A breast lump is a common problem in women and girls. Although very rare, men can also develop lumps in the breast. While the majority of lumps in women are benign, in males, even if the occurrence is very low, chances of malignancy are high. The lump may be painful or painless, of short or long duration (even years), only felt by hands or may be grossly visible and may be benign or malignant depending on the cause. It can be unilateral or bilateral. Women should take care of this lump by consulting a doctor from the beginning. Ignoring this lump may cause enlargement, complications, or may also delay the diagnosis of an underlying malignancy. Both breasts should be evaluated as a bilateral disease is not uncommon.
Causes of Lump in Breast:
There are a variety of causes for developing a lump in the breast. Some of the common causes are infection, trauma, cyst, fat necrosis, fibrocystic disease, and tumors (benign/malignant).
Some of the common causes of breast lump include:
- Infection: One of the common causes of a breast lump. Infection is also a reason for bulging. Infection followed by a collection of pus (Abscess) causes diffuse enlargement of the breast.
- Fibrocystic disease: It occurs due to the development of a fibrous cyst in the breast. It is non-cancerous and causes lumps. It is an abnormality of normal cyclical changes in the breast.
- Fibroadenoma: It is a small, painless, mobile, and rubbery lump of the breast, also called breast mouse due to free mobility within the breast. It is also non-cancerous. The lumps developed because of swelling in the fibrous and glandular tissue. These are common at a young age and may be single or multiple. Bilateral occurrence is also common. It may be present for years without any problems.
- Breast cyst: This type of cyst forms a closed sac-like structure containing fluid collection. The patient can feel like an abnormal pocket of fluid is deposited in the breast and make them feel uncomfortable while seeing or touching the swollen areas. A cyst is sometimes dangerous as it may be a malignant cyst.
- Breast cancer: It gives rise to palpable or visible lump in the breast, which may enlarge to a huge size. It may produce swelling and ulceration of overlying skin. It is generally painless throughout its course. It always requires surgery for treatment with an exception when it is diagnosed at a very late stage. At the later stages, the prognosis is very bad.
- Others: Traumatic fat necrosis, Hematoma, Phylloides tumor, etc. are some other causes causing a lump in the breast.
Sign and Symptoms of Lump in the Breast:
Anyone including man and women have to face the following types of symptoms for a lump in the breast:
- Without any problem – Asymptomatic
- The feeling of breast heaviness or generalized discomfort
- Small palpable lumps and irregular swellings
- Visible bulging in some specific area of the breast
- Thickening of the breast in the underarm area
- Change can be noticed in the size or shape of the breast
- Dimpling of breast skin in the affected region of the breast
- The nipple of the breast may go inward
- Nipple discharge
- Swellings in the axilla
Investigations: Clinical examination is the first thing a surgeon will do for characterizing the lump. Some of the investigations required are:
- Ultrasonography: It is generally the first line of investigation.
- Mammogram: It is done to rule out or to diagnose a malignant lump. May not be required in every case of a breast lump.
- Biopsy: Core biopsy or FNAC is performed for tissue diagnosis. It is very useful for diagnosing malignancy.

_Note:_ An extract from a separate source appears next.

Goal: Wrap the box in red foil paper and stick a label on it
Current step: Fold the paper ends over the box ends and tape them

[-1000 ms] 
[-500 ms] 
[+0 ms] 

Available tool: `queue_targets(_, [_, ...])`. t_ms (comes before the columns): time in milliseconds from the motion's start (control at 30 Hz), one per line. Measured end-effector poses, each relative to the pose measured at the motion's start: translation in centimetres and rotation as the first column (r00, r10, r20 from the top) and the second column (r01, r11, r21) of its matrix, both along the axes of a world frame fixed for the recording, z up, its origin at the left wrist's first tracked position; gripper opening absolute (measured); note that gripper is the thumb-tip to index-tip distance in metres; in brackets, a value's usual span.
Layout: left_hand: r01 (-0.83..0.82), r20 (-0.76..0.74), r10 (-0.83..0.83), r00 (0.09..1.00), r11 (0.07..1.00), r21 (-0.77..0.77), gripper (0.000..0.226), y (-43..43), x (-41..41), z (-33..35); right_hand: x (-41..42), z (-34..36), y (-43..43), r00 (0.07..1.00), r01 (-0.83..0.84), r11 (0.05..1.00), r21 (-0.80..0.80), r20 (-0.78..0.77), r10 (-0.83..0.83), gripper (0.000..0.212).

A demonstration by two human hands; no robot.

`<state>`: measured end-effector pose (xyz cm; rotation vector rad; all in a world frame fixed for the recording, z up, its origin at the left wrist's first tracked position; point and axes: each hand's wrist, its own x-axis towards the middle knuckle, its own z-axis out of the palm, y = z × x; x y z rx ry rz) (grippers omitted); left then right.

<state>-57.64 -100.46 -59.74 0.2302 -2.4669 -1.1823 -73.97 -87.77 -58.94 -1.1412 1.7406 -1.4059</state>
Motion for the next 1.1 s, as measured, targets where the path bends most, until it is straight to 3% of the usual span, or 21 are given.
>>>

- BRCA1 / BACA2 gene detection: BRCA1 or BRCA2 genes are responsible for causing cancer. It is done to know the familial nature of the disease. If this gene is present, then there are maximum chances for developing breast cancer. In this stage, surgery is the only option for a cure.
- MRI: Not done routinely. It is required in special cases.

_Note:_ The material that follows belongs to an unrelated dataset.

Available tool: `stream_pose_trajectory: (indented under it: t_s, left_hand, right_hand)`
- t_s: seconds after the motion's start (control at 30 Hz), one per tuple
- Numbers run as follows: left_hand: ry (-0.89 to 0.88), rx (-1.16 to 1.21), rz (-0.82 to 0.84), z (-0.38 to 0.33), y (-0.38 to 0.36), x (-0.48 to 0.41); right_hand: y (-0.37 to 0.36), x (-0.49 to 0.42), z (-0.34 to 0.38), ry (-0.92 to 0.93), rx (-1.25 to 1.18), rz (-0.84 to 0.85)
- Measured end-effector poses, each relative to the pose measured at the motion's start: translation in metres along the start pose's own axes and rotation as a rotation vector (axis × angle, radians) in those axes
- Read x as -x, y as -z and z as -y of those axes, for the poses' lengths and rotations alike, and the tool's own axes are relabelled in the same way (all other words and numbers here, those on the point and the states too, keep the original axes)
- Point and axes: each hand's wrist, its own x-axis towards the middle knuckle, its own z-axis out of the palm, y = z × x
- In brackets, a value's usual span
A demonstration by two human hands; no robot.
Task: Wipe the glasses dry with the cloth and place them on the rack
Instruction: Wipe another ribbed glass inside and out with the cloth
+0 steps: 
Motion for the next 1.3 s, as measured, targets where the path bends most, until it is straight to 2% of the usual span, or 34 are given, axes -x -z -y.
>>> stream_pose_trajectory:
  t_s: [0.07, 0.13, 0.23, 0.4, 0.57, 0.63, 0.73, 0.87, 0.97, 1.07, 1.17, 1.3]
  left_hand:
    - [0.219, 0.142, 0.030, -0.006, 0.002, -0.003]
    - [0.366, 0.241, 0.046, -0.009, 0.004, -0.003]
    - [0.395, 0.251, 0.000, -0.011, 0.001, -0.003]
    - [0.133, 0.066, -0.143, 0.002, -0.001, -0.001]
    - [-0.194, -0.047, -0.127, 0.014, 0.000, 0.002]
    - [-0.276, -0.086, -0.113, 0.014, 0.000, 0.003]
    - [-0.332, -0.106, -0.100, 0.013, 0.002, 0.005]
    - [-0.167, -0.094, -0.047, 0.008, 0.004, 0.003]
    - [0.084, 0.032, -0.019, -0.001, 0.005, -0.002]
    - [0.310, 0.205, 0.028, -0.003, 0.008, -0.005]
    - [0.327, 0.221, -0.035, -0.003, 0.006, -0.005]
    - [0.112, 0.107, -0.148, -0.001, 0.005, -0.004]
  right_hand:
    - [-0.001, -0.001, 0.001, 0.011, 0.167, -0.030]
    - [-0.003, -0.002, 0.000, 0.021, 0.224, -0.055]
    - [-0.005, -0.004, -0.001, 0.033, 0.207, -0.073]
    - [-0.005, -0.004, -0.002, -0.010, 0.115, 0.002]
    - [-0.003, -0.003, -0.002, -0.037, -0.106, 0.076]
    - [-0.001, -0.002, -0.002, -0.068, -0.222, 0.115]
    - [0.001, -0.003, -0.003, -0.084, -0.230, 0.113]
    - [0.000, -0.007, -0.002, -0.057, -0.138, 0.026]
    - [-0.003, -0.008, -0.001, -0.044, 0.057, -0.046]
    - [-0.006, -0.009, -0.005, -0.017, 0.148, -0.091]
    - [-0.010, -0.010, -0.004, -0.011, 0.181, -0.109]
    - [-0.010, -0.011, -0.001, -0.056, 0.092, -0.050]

Treatment for Lump in the Breast:
A breast lump should be evaluated as early as possible and then treated as required. Treatment for the lump is most necessary, but the patient should confirm it from the doctor. After the detection of the lump, the doctor can suggest what type of therapy can give the cure. Some of the treatment measures are as follows:
- Medical Treatment: It is prescribed only in the treatment of infectious diseases.

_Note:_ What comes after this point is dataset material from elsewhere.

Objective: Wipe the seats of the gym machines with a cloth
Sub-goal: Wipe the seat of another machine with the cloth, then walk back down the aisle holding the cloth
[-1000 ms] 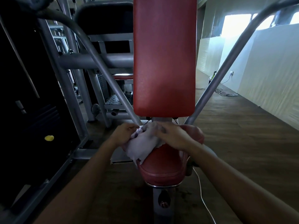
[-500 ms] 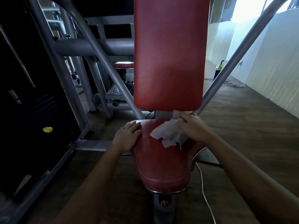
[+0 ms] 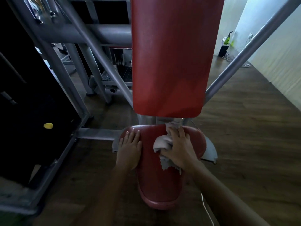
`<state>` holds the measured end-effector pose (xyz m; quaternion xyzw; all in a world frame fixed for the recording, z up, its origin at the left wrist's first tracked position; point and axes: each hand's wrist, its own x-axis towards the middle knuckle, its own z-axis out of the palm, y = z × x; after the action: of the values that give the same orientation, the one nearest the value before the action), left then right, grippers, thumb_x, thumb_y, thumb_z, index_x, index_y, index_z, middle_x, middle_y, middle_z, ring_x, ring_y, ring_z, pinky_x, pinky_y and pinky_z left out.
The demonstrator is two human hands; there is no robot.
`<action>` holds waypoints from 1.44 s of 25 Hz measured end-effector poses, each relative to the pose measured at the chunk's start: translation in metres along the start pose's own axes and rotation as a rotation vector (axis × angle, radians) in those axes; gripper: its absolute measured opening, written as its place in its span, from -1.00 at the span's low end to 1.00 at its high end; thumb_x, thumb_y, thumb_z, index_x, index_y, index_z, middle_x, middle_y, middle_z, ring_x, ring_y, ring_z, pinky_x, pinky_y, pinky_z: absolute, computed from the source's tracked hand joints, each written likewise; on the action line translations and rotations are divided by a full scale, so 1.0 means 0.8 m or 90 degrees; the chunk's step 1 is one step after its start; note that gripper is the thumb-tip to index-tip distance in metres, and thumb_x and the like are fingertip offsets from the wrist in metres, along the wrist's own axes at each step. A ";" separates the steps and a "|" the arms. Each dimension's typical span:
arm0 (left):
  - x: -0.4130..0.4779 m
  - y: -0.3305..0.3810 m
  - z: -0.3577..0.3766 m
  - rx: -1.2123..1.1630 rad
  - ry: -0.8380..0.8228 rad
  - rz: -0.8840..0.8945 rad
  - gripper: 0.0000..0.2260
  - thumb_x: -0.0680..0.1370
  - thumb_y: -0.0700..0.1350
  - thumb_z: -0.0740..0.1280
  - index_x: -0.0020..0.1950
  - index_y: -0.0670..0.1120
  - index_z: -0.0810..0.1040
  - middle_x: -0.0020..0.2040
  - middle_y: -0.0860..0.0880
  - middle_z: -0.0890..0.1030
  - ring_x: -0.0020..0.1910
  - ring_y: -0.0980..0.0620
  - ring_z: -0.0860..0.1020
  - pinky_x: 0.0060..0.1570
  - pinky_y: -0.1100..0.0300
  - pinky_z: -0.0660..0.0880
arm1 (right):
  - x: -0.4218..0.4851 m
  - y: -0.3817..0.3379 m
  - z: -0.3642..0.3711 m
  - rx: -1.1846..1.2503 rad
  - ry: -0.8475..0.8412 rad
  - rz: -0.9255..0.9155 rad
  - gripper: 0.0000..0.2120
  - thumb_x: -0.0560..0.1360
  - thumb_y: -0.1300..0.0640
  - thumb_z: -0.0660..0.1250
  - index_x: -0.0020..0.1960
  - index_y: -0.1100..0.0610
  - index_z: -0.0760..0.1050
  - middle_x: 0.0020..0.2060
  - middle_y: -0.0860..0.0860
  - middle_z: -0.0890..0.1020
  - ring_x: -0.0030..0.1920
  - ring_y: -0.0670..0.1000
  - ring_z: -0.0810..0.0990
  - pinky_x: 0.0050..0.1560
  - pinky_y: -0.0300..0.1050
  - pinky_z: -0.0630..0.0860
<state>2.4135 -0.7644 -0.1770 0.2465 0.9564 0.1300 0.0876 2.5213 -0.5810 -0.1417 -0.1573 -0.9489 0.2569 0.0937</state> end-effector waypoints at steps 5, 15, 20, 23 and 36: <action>-0.020 0.024 -0.038 0.038 -0.081 -0.018 -0.50 0.73 0.04 -0.07 0.64 -0.05 -0.06 0.65 -0.10 -0.08 0.62 -0.13 -0.06 0.56 -0.04 -0.06 | -0.022 -0.008 -0.028 -0.016 -0.083 0.047 -0.38 0.42 0.00 0.46 0.44 0.06 0.39 0.42 0.04 0.31 0.17 0.08 0.43 0.13 -0.10 0.42; -0.067 0.112 -0.255 -0.207 -0.094 -0.120 -0.79 0.64 -0.07 0.24 0.16 -0.11 0.59 0.02 -0.06 0.65 -0.03 -0.05 0.62 -0.04 0.05 0.54 | -0.009 -0.088 -0.263 0.042 -0.153 0.175 -0.73 0.41 -0.15 0.43 -0.17 0.05 0.56 -0.30 -0.06 0.66 -0.26 -0.08 0.64 -0.21 -0.08 0.61; -0.107 0.151 -0.362 -0.222 -0.077 -0.082 -0.81 0.61 0.05 0.23 -0.06 -0.02 0.55 -0.20 -0.02 0.64 -0.22 0.01 0.61 -0.16 0.03 0.56 | -0.042 -0.136 -0.368 0.006 -0.114 0.189 -0.72 0.40 -0.23 0.40 -0.17 -0.03 0.54 -0.28 -0.10 0.63 -0.28 -0.13 0.61 -0.25 -0.10 0.59; -0.117 0.177 -0.415 -0.208 -0.070 -0.059 -0.78 0.61 0.12 0.25 -0.09 0.02 0.55 -0.18 0.01 0.65 -0.18 0.04 0.61 -0.10 0.02 0.54 | -0.058 -0.168 -0.423 0.012 -0.063 0.182 -0.69 0.41 -0.27 0.40 -0.22 -0.04 0.48 -0.27 -0.10 0.59 -0.28 -0.14 0.57 -0.33 -0.21 0.41; -0.146 0.385 -0.495 -0.169 -0.042 -0.032 -0.75 0.59 0.17 0.29 -0.14 0.04 0.57 -0.19 0.08 0.63 -0.14 0.04 0.60 -0.02 0.00 0.58 | -0.097 -0.074 -0.641 -0.028 -0.058 0.167 -0.30 0.20 -0.61 0.17 -0.18 0.01 0.55 -0.28 -0.10 0.62 -0.24 -0.12 0.57 -0.23 -0.08 0.49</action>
<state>2.5611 -0.6436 0.3011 0.2130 0.9332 0.2452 0.1540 2.7114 -0.4214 0.3174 -0.2702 -0.9288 0.2532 0.0124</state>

- Draining out: If there is an abscess (collection of pus), large hematoma (collection of blood) it requires surgical drainage to remove the pus.
- Breast tumors: There is no medical treatment for proven breast tumors. Small benign tumors may not require any treatment at all. Large benign and malignant tumors always require surgery for treatment. Surgery may involve either removal of the lump only or removal of the whole breast and axillary tissue along with lump.
- Radiotherapy/Chemotherapy: They are given as an adjunct to surgery to reduce tumor size before surgery or to reduce the likelihood of recurrent disease. They have a very limited role in the late stages of the disease.